Szykuje się rewolucja na rynku ochroniarskim. Poczta Polska (PP) planuje bowiem ekspansję w tym wartym 8 mld zł segmencie usług. Z informacji „Rzeczpospolitej" wynika, że w ciągu pięciu lat zamierza odebrać tradycyjnym agencjom ochrony nawet 1/5 rynku.
Poczta Polska chce podbić rynek ochrony w Polsce
– Po przejęciu Konsalnetu przez Chińczyków można spodziewać się, że ta firma będzie tracić zlecenia na monitoring bardziej wrażliwych instytucji, właśnie na rzecz PP – sugeruje Paweł Bilko z Polskiego Stowarzyszenia Pracowników Ochrony (PSPO).

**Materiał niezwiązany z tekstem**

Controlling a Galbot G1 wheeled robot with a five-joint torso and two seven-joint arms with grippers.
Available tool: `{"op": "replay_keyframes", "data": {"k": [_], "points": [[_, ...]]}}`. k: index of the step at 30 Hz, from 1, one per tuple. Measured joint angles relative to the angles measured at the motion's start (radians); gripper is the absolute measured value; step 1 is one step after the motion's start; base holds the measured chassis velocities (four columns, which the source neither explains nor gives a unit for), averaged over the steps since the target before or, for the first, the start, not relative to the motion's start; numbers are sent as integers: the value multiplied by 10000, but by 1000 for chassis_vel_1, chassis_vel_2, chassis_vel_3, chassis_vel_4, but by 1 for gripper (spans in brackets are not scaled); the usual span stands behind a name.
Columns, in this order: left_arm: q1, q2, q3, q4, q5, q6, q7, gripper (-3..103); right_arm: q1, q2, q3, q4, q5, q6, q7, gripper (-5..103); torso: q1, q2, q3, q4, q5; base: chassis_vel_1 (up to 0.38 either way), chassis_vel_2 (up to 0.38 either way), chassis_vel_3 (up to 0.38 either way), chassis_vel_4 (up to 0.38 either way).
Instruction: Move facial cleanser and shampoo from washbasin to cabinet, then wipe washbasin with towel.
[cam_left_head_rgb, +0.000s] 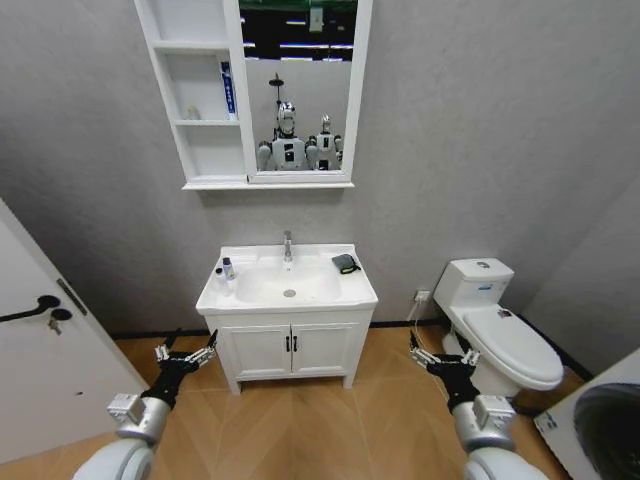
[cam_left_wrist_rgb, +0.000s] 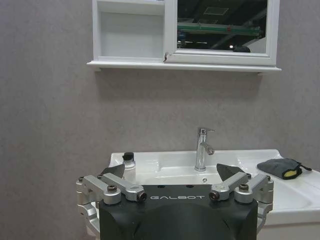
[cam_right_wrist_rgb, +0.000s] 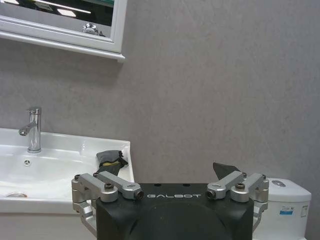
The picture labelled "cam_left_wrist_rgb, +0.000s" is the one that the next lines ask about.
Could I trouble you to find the white ceramic washbasin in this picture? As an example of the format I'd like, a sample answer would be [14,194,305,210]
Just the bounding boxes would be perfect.
[84,149,320,232]

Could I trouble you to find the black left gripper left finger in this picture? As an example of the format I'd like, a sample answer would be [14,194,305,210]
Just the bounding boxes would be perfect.
[75,164,148,225]

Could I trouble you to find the white wall cabinet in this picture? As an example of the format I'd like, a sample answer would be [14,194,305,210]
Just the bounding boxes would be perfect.
[86,0,283,77]

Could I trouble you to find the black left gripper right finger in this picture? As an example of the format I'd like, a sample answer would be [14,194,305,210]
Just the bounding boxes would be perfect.
[209,163,275,224]

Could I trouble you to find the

Firmy ochroniarskie nie ukrywają, że obawiają się utraty intratnych kontraktów, zwłaszcza tych państwowych. Zaznaczają jednak, że to one – a nie Poczta – mają niezbędne kompetencje, by działać na rynku ochrony. Pocztowcy jednak przekonują, że to właśnie Straż Pocztowa była prekursorem takich usług w naszym kraju. – Ta państwowa służba ochrony od 1946 r. ochraniała i odbierała utargi w większości państwowych sklepów i banków. Powoli odzyskujemy stracony rynek – mówi nam jeden z menedżerów PP.
Kuszenie etatami
Poczta od grudnia ub.r. ochrania już Ministerstwo Cyfryzacji, od lutego 2017 r. niektóre sądy w woj. warmińsko-mazurskim, a od marca lotnisko Katowice-Pyrzowice. Jej klientem od niedawna jest także PKO BP i Alior Bank. Z informacji „Rzeczpospolitej" wynika, że PP rozmawia już z kolejnymi portami lotniczymi w całym kraju, ministerstwami i spółkami Skarbu Państwa. Wszystko wskazuje na to, że ochroniarze PP będą świadczyć również usługi dla PKP (niezależnie od Służby Ochrony Kolei). Oferty skierowane zostaną również m.in. do spedytorów frachtu lotniczego, np. UPS i DHL.